In the mid-2010s, the 154-year-old Wall Street investment-bank stalwart decided to diversify into the consumer banking space. Its executional know-how in the area hasn’t seemed to live up to the promise.

In 2019, Goldman thought it had a big success with its Apple Card partnership, but it soon became a money pit. Other than interest, the credit card doesn’t charge traditional costs like annual, over-the-limit, foreign transaction, or late fees. Plus, Goldman approved the card for seemingly anybody who applied, which ultimately led to a plethora of missed payments. In 2020, Solomon merged Goldman’s retail division with its wealth management arm, where staffers didn’t have expertise in dealing with more than a few wealthy customers.

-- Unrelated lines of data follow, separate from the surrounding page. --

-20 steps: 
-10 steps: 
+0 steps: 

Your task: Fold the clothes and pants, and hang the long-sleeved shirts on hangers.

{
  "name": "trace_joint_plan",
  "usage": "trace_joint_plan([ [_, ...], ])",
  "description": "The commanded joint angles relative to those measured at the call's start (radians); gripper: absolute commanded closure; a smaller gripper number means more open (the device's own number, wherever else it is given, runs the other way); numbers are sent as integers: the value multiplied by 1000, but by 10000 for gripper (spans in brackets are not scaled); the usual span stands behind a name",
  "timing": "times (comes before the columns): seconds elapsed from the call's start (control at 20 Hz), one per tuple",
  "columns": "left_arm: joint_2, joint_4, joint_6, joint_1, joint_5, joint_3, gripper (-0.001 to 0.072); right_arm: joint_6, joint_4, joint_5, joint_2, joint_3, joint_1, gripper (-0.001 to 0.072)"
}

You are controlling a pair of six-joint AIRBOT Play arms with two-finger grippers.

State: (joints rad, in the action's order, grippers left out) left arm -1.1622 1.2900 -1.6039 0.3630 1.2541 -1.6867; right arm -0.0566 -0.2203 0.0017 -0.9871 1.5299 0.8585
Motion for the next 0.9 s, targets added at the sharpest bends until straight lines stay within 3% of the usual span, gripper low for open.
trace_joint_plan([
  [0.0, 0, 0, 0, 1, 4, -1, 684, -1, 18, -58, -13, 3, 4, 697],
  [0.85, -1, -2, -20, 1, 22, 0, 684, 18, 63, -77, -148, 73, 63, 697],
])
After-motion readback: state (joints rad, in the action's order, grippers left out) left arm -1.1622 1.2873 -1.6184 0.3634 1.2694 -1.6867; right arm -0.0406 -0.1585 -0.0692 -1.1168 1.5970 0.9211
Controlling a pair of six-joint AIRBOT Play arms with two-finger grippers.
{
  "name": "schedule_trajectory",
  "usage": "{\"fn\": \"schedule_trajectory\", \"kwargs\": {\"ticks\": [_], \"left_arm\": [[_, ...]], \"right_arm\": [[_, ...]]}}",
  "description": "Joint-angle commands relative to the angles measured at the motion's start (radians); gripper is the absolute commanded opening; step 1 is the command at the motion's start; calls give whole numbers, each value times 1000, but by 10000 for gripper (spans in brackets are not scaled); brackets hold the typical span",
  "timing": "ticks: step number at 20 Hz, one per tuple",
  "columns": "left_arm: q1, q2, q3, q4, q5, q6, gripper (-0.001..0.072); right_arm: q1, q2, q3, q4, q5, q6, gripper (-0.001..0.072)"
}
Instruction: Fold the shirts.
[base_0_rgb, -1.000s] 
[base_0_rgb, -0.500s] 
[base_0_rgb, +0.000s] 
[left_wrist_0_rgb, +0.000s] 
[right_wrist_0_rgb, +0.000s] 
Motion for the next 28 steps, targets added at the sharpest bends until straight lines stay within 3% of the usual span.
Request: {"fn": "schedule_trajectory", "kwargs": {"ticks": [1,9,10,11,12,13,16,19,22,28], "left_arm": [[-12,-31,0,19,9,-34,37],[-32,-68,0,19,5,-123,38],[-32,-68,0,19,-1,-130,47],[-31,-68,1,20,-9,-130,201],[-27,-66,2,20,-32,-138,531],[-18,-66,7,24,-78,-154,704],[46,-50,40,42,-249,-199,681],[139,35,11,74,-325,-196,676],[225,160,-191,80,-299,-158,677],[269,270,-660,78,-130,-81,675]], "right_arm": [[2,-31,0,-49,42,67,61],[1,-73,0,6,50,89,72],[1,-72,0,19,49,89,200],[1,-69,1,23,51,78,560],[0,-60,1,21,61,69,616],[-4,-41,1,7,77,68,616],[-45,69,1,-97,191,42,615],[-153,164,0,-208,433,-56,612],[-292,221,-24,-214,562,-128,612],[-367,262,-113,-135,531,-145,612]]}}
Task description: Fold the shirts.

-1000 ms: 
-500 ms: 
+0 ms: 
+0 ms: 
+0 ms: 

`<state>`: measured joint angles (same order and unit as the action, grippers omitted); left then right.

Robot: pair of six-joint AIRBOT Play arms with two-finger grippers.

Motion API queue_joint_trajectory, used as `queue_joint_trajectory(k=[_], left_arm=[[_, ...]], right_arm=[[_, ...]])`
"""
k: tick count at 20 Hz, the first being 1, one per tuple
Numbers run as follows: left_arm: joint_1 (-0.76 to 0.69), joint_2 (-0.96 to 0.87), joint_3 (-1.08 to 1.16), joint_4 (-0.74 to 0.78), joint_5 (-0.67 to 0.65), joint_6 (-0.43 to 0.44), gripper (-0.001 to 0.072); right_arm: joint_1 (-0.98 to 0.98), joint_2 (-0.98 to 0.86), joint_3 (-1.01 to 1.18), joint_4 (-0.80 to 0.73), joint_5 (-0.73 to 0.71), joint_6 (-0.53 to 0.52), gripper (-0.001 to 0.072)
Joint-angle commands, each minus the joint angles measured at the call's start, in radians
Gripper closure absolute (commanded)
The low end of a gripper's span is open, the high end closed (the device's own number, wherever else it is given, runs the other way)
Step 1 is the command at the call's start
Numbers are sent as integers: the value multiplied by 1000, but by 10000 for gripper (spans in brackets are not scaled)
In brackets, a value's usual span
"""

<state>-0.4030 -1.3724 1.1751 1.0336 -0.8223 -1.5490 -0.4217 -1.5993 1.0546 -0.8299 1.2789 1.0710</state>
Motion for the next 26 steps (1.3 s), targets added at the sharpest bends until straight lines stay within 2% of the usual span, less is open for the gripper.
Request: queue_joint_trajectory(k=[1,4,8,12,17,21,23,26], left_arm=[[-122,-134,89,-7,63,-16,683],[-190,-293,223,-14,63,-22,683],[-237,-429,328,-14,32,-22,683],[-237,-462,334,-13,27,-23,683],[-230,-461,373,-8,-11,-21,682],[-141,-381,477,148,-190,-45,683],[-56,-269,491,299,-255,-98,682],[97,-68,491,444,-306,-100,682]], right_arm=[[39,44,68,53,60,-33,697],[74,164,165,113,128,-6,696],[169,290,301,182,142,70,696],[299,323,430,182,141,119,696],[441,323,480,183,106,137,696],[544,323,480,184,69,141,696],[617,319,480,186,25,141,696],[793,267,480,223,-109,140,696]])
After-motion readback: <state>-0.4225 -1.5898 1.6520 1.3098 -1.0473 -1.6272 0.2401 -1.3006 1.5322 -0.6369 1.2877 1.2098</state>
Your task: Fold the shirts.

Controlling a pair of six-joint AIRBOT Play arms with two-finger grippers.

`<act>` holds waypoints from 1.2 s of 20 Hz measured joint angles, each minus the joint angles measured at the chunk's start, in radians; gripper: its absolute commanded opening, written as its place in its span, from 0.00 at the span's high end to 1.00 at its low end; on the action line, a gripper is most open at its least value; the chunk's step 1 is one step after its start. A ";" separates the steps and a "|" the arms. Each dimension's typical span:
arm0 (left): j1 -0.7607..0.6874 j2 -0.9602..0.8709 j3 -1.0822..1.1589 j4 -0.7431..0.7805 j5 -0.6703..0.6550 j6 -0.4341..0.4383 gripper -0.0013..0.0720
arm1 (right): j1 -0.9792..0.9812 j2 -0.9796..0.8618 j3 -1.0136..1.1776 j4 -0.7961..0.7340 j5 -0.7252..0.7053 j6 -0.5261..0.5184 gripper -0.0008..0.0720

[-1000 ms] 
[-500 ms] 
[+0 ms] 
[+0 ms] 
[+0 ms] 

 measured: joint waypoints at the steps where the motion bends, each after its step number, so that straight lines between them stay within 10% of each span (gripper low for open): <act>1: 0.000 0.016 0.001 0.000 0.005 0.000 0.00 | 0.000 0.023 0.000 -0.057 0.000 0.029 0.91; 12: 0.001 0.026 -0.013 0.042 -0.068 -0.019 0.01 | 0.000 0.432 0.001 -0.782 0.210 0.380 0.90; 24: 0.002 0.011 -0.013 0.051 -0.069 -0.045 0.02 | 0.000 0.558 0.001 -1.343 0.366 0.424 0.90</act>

With these moves contributing to more than $3 billion in overall losses since 2020, the bank has seen a handful of Goldman’s top executives depart.

CEO Solomon has begun a pullback from the consumer business, but the damage still lingers:

  • Goldman acquired GreenSky, a fintech business that facilitates home improvement loans, in 2021. On Wednesday, the bank said it was writing down $504 million in goodwill in its consumer business — essentially, the GreenSky division, which Goldman said last April it will consider selling. In addition to the consumer banking doldrums, Goldman also wrote down $485 million in real estate investments.
  • Even its bread-and-butter investment banking arm saw revenue drop 20% in Q2, with the uncertain economy and higher interest rates wrecking the dealmaking business that also contributed to the bank starting to lay off 3,200 employees in January.

Not Going Anywhere: While many CEOs would start sweating from the increased investor — and employee — doubt, Solomon seems relatively cool. For now, the board has his back: Reuters reported that Goldman Sachs’ directors are thoroughly behind Solomon’s plans to revive the bank’s stock, which has underperformed the S&P 500 this year, by focusing on asset management and its core Wall Street business.